(Records from a collection)
************

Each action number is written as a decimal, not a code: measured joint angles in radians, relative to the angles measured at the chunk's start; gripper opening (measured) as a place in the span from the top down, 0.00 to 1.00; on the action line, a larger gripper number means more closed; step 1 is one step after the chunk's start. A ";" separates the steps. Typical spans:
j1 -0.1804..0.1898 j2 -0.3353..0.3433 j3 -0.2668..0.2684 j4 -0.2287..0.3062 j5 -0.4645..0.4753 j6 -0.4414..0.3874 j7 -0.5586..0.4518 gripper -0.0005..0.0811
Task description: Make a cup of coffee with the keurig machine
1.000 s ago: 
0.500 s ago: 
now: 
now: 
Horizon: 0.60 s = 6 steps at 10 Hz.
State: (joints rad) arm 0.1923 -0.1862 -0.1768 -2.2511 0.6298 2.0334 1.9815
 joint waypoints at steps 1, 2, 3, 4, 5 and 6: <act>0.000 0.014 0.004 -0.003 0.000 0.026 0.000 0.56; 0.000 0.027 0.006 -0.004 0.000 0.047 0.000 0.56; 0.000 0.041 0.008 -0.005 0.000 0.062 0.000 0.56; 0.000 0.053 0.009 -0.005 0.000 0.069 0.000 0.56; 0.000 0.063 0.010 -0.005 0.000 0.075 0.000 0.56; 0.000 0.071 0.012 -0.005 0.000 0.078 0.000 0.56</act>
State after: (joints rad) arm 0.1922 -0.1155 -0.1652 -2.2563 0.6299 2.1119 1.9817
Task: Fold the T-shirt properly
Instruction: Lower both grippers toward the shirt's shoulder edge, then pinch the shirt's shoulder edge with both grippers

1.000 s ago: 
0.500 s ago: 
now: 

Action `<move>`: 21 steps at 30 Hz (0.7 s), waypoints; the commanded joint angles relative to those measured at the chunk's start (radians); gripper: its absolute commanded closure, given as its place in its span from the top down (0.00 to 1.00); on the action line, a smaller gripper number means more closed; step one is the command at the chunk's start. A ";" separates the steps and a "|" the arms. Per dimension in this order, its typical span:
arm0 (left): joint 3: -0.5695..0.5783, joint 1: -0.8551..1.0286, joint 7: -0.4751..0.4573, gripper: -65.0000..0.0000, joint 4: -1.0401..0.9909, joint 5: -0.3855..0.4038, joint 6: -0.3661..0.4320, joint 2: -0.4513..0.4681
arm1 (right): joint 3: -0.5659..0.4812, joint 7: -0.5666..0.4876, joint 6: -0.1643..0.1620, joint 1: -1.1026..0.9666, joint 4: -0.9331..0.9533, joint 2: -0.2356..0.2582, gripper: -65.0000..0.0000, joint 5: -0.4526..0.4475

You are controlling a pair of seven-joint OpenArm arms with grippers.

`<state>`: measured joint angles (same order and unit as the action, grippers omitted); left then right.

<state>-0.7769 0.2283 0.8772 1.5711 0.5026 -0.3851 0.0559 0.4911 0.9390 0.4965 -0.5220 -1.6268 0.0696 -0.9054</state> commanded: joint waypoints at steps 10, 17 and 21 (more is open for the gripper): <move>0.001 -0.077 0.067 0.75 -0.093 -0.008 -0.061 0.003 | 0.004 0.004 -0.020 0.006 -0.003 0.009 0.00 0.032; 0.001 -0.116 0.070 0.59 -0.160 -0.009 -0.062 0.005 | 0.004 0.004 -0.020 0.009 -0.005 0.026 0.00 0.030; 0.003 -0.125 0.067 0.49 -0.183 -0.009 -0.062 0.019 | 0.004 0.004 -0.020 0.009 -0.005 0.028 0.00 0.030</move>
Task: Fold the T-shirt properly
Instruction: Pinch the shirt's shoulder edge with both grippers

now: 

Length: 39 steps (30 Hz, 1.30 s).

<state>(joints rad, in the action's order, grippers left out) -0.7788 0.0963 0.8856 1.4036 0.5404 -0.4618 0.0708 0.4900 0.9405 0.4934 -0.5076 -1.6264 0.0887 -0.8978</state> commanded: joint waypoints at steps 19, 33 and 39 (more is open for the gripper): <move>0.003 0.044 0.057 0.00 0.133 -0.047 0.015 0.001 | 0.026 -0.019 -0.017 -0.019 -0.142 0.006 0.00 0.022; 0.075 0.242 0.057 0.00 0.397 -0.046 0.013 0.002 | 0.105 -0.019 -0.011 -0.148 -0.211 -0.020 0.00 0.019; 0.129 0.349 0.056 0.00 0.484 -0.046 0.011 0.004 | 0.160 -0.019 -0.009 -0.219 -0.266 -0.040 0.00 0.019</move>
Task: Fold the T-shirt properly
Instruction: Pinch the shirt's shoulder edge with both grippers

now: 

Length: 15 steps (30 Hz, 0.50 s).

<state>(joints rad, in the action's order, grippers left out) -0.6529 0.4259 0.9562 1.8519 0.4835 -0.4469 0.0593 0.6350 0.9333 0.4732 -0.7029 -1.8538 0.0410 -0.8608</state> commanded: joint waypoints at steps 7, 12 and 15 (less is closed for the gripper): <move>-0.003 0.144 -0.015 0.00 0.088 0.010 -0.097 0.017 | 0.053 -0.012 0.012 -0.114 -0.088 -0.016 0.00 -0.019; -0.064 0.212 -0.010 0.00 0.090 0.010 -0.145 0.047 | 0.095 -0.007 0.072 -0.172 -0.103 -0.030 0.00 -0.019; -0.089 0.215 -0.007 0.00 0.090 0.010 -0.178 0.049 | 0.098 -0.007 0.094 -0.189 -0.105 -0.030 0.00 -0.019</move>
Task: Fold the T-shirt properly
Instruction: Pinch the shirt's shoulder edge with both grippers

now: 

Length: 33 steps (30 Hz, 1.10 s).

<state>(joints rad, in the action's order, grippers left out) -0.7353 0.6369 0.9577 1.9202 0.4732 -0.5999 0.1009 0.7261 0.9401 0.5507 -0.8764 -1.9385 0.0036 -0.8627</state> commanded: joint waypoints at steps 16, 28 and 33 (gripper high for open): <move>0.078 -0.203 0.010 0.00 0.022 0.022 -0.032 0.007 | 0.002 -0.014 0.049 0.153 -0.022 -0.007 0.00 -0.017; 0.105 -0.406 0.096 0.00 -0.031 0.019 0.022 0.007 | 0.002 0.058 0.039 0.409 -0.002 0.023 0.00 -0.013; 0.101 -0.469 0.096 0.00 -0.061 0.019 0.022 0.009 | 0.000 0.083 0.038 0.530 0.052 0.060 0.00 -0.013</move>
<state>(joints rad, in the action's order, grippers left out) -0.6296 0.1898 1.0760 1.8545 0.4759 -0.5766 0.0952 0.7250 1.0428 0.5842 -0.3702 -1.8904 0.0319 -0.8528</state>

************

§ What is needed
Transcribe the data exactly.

§ Output for this task
Each action number is written as a decimal, not a code: measured joint angles in radians, relative to the angles measured at the chunk's start; gripper opening (measured) as a place in the span from the top down, 0.00 to 1.00; on the action line, a larger gripper number means more closed; step 1 is one step after the chunk's start. A ";" separates the steps. Typical spans:
j1 -0.1804..0.1898 j2 -0.3353..0.3433 j3 -0.2668..0.2684 j4 -0.2287..0.3062 j5 -0.4645..0.4753 j6 -0.4414..0.3874 j7 -0.5586..0.4518 gripper -0.0005..0.0811
Task description: Make a cup of coffee with the keurig machine
1.000 s ago: 
0.500 s ago: 
now: 
now: 
Horizon: 0.60 s = 6 steps at 10 Hz.
State: (joints rad) arm 0.1923 -0.1862 -0.1768 -2.2511 0.6298 2.0334 1.9815
 joint waypoints at steps 1, 2, 3, 4, 5 and 6: <act>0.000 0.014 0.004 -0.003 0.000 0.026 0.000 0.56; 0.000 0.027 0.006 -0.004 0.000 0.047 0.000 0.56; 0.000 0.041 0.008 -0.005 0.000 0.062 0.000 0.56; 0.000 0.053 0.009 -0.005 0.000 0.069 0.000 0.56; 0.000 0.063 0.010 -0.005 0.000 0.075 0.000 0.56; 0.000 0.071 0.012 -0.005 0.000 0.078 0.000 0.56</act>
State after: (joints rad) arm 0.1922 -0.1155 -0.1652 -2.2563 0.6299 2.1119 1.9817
Task: Fold the T-shirt properly
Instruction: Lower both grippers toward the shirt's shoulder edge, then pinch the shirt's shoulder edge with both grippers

1.000 s ago: 
0.500 s ago: 
now: 

Action `<move>`: 21 steps at 30 Hz (0.7 s), waypoints; the commanded joint angles relative to those measured at the chunk's start (radians); gripper: its absolute commanded closure, given as its place in its span from the top down (0.00 to 1.00); on the action line, a smaller gripper number means more closed; step one is the command at the chunk's start. A ";" separates the steps and a "|" the arms. Per dimension in this order, its typical span:
arm0 (left): joint 3: -0.5695..0.5783, joint 1: -0.8551..1.0286, joint 7: -0.4751..0.4573, gripper: -65.0000..0.0000, joint 4: -1.0401..0.9909, joint 5: -0.3855..0.4038, joint 6: -0.3661..0.4320, joint 2: -0.4513..0.4681
arm1 (right): joint 3: -0.5659..0.4812, joint 7: -0.5666..0.4876, joint 6: -0.1643..0.1620, joint 1: -1.1026..0.9666, joint 4: -0.9331..0.9533, joint 2: -0.2356..0.2582, gripper: -65.0000..0.0000, joint 5: -0.4526..0.4475

You are controlling a pair of seven-joint OpenArm arms with grippers.

`<state>`: measured joint angles (same order and unit as the action, grippers omitted); left then right.

<state>-0.7769 0.2283 0.8772 1.5711 0.5026 -0.3851 0.0559 0.4911 0.9390 0.4965 -0.5220 -1.6268 0.0696 -0.9054</state> commanded: joint waypoints at steps 10, 17 and 21 (more is open for the gripper): <move>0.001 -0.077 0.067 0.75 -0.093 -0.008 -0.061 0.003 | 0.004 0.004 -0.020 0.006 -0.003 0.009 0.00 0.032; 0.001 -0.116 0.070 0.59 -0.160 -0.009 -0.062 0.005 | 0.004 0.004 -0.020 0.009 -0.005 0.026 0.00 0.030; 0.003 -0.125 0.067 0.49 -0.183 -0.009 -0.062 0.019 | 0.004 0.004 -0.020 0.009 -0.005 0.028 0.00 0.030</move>
Task: Fold the T-shirt properly
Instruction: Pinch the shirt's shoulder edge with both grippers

now: 

Length: 39 steps (30 Hz, 1.30 s).

<state>(joints rad, in the action's order, grippers left out) -0.7788 0.0963 0.8856 1.4036 0.5404 -0.4618 0.0708 0.4900 0.9405 0.4934 -0.5076 -1.6264 0.0887 -0.8978</state> commanded: joint waypoints at steps 19, 33 and 39 (more is open for the gripper): <move>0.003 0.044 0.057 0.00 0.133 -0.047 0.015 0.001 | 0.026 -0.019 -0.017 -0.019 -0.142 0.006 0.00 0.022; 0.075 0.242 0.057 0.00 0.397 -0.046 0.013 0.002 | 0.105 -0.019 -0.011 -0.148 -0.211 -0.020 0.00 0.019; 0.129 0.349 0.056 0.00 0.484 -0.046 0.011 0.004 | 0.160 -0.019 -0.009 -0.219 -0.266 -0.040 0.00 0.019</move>
Task: Fold the T-shirt properly
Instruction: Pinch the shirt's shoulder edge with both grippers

now: 

Length: 15 steps (30 Hz, 0.50 s).

<state>(joints rad, in the action's order, grippers left out) -0.6529 0.4259 0.9562 1.8519 0.4835 -0.4469 0.0593 0.6350 0.9333 0.4732 -0.7029 -1.8538 0.0410 -0.8608</state> commanded: joint waypoints at steps 7, 12 and 15 (less is closed for the gripper): <move>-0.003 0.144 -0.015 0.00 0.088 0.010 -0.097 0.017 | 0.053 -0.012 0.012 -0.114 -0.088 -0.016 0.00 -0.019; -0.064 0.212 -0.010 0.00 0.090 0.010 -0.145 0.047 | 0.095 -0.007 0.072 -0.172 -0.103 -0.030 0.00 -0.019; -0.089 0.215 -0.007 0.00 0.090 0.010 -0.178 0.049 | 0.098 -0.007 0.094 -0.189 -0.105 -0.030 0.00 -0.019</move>
Task: Fold the T-shirt properly
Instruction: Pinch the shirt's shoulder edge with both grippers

now: 

Length: 33 steps (30 Hz, 1.10 s).

<state>(joints rad, in the action's order, grippers left out) -0.7353 0.6369 0.9577 1.9202 0.4732 -0.5999 0.1009 0.7261 0.9401 0.5507 -0.8764 -1.9385 0.0036 -0.8627</state> commanded: joint waypoints at steps 16, 28 and 33 (gripper high for open): <move>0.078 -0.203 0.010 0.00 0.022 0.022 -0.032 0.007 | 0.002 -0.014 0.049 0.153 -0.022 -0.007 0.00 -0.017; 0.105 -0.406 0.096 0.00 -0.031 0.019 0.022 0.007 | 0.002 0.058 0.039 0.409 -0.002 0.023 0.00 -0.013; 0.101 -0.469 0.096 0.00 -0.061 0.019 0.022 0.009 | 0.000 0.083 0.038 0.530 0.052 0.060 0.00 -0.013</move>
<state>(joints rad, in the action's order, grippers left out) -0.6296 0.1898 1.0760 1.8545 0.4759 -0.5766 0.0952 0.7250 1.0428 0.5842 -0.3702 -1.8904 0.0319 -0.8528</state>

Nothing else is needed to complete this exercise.